- Native name: Макси́м Германю́к
- Archdiocese: Archeparchy of Winnipeg
- In office: 1 September 1956 – 16 December 1992
- Predecessor: Basil Ladyka
- Successor: Michael Bzdel
- Previous posts: Apostolic Administrator of Exarchate of Manitoba (1956) Coadjutor Bishop of Manitoba (1955-1956) Titular Bishop of Sinna (1951-1956) Auxiliary Bishop of Manitoba (1951-1955)

Orders
- Ordination: 4 September 1938 by Nicholas Charnetsky
- Consecration: 29 June 1951 by Basil Ladyka

Personal details
- Born: 30 October 1911 Nove Selo [uk], Kingdom of Galicia and Lodomeria, Cisleithania, Austria-Hungary
- Died: 3 May 1996 (aged 84) Winnipeg, Manitoba, Canada

= Maxim Hermaniuk =

Maxim Hermaniuk (30 October 1911 - 3 May 1996) was the Ukrainian Catholic Archbishop of Winnipeg.

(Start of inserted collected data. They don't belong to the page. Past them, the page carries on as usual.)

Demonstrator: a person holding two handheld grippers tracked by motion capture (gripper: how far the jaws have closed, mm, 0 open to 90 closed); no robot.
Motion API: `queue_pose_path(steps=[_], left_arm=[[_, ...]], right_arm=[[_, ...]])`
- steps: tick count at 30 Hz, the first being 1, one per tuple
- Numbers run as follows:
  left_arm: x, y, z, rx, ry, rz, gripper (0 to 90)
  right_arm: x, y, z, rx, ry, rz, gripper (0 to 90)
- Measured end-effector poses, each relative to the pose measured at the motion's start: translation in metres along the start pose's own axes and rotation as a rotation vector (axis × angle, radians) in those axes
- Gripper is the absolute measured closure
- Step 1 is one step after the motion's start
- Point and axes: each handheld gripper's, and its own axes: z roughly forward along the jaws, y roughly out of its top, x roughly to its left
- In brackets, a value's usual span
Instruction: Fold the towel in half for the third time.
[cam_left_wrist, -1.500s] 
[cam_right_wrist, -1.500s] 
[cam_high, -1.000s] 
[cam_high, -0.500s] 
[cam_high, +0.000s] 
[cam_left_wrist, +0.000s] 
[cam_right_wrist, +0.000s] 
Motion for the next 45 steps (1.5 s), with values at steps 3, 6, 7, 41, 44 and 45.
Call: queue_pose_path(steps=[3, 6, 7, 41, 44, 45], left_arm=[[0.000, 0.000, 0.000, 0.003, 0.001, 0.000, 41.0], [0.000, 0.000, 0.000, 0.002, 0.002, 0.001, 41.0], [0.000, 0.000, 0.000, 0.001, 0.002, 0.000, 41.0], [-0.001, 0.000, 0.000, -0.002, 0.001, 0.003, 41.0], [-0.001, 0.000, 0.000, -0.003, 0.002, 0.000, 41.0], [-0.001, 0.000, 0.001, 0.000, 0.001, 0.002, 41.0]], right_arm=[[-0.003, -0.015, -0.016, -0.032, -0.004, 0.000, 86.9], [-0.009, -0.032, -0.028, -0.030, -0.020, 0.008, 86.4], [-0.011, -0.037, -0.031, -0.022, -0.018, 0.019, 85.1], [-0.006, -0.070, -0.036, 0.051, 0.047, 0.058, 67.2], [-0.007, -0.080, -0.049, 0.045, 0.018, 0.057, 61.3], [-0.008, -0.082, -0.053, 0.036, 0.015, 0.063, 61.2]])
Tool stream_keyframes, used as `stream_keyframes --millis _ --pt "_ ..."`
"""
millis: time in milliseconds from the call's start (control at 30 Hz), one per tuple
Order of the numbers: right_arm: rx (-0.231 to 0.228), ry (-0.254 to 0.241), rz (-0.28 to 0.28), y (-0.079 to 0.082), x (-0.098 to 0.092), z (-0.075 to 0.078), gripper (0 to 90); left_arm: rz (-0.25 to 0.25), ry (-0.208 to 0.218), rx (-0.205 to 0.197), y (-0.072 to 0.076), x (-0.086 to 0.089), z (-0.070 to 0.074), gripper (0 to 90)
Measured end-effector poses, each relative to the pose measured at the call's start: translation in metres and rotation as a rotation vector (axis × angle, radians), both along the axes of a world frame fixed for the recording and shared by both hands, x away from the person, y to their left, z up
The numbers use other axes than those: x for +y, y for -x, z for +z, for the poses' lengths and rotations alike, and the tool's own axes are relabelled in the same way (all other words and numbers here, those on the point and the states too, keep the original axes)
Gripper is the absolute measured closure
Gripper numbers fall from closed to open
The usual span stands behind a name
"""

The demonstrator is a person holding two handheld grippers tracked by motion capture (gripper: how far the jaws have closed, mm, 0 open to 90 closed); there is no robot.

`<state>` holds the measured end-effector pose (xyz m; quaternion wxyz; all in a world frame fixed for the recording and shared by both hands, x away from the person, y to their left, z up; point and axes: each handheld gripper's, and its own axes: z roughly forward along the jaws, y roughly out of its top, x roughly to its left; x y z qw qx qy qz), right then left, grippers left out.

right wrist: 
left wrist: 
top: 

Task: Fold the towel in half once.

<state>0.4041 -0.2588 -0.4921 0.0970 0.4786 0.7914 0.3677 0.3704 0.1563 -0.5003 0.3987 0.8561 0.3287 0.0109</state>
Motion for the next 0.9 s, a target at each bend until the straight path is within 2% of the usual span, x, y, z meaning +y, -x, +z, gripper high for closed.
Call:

Born in Nove Selo near Horodok in western Ukraine, he was ordained a Priest of Congregation of the Most Holy Redeemer in 1938. In 1956, he was appointed Ukrainian Catholic Archbishop of Winnipeg by Pope Pius XII. He retired in 1992.

In 1982, he was made an Officer of the Order of Canada.